■ **TASK REQUIREMENTS**: Search the listing for the string "camera" and copy every line that contains it.

■ **RECORDS SUPPLIED**:
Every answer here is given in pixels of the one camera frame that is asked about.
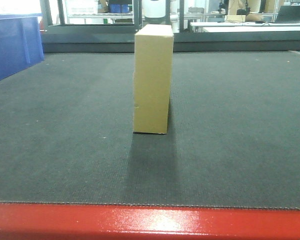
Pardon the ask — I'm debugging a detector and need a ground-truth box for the brown cardboard box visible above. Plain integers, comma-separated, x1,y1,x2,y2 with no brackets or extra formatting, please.
133,24,174,134

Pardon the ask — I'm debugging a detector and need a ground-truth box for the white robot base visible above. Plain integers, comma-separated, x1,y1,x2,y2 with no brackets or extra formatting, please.
142,0,179,33

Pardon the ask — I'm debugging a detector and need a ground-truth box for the white background table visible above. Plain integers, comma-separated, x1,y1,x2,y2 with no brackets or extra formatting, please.
190,21,300,33

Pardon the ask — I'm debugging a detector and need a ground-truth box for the blue plastic bin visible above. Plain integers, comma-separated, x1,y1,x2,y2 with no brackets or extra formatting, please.
0,13,44,81

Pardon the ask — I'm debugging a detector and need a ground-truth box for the black laptop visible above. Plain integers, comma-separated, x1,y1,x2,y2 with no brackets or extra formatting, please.
274,5,300,24

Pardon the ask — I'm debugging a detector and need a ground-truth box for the grey metal frame barrier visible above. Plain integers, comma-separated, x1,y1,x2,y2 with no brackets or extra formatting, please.
40,0,300,53

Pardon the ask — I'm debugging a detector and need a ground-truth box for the background wire shelf rack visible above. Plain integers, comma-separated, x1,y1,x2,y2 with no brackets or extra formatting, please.
62,0,134,25

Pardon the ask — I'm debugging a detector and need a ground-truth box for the red conveyor frame edge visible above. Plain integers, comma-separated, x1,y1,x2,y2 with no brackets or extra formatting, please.
0,203,300,240

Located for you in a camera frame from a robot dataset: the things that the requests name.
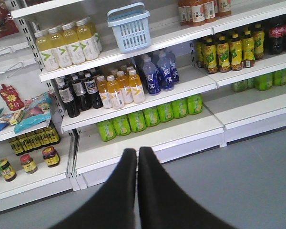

■ **SOLUTION TO THIS EXERCISE**:
Every answer here is given in pixels of the one camera frame that is asked about.
Located for you in a camera frame from a robot dataset: the things that the requests name.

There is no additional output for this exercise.